In the Nineteen Nineties, Snowy Plovers have been extirpated from the seashores round Ensenada, Mexico, on the Baja Peninsula. Mexican biologist Jonathan Vargas began a program in 2017 to deliver the Snowy Plovers again. In 2019, Vargas joined the Cornell Lab’s Coastal Solutions Fellows program and labored with native conservation teams to persuade town council to implement coverage rules that shield shorebird habitat. With fencing put in round plover areas on the seashores and groups of individuals maintaining watch in opposition to ATVs and disturbance, the Snowy Plovers returned. In the final two years, greater than 50 plover nests have hatched greater than 150 chicks. More than 80 banded plovers from southern California have been documented overwintering there.
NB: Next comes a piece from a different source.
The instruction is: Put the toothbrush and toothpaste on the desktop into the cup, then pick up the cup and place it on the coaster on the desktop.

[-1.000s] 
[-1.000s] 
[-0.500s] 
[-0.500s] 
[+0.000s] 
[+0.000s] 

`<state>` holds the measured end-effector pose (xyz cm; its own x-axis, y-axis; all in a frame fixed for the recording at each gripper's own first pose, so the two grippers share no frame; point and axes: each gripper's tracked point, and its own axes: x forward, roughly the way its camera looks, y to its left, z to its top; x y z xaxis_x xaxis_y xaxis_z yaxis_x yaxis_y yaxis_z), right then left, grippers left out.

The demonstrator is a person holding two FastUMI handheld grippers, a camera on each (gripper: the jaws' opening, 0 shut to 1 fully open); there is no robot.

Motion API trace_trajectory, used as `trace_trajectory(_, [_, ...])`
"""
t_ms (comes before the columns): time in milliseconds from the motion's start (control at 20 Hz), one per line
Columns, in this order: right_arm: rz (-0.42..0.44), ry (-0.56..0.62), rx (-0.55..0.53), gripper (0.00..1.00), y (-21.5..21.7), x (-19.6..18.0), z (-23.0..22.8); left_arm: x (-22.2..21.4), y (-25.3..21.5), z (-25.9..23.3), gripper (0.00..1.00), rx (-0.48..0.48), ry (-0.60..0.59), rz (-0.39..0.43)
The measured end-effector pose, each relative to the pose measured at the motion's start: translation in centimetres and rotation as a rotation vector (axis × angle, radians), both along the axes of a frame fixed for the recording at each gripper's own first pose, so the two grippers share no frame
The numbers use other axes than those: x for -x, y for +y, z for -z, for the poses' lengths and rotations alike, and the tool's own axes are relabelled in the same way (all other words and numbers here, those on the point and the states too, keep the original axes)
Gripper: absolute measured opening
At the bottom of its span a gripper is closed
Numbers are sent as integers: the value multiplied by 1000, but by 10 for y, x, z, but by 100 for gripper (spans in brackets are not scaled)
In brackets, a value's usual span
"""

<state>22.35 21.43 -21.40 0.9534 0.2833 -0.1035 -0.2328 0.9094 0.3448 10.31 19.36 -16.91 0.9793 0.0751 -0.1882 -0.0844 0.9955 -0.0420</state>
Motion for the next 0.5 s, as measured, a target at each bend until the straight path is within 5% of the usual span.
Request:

Spotted Sandpiper by Jillian Ditner; photo of Amazon River by Ken Rosenberg.Spotted Sandpiper by Jillian Ditner; photograph of Amazon River by Ken Rosenberg.

Spotted Sandpiper

The dapper Spotted Sandpiper (Actitis macularius) is a com­mon chook in each hemispheres. It’s probably the most widespread breeding sandpiper in North America, and probably the most wide-ranging overwintering shorebirds in South America, from coastal seashores and mangroves to the Amazon Forest inside.

Sandpipers on the Amazon

The greatest time to rely birds in South America is August to April, as that’s when breeding birds there are singing and migratory birds from North Amer­ica have taken up residence for his or her nonbreeding seasons. Ken Rosen­berg, a Cornell Lab conservation sci­entist, says Spotted Sandpipers have been frequent birds throughout his survey expe­ditions deep into Peruvian rainforests. “Traveling by boat by the remot­est tributaries of the Amazon River, Spotted Sandpipers have been a well-recognized sight,” says Rosenberg. “We flushed Spotted Sandpipers alongside the sandy riverbanks at each bend within the river.”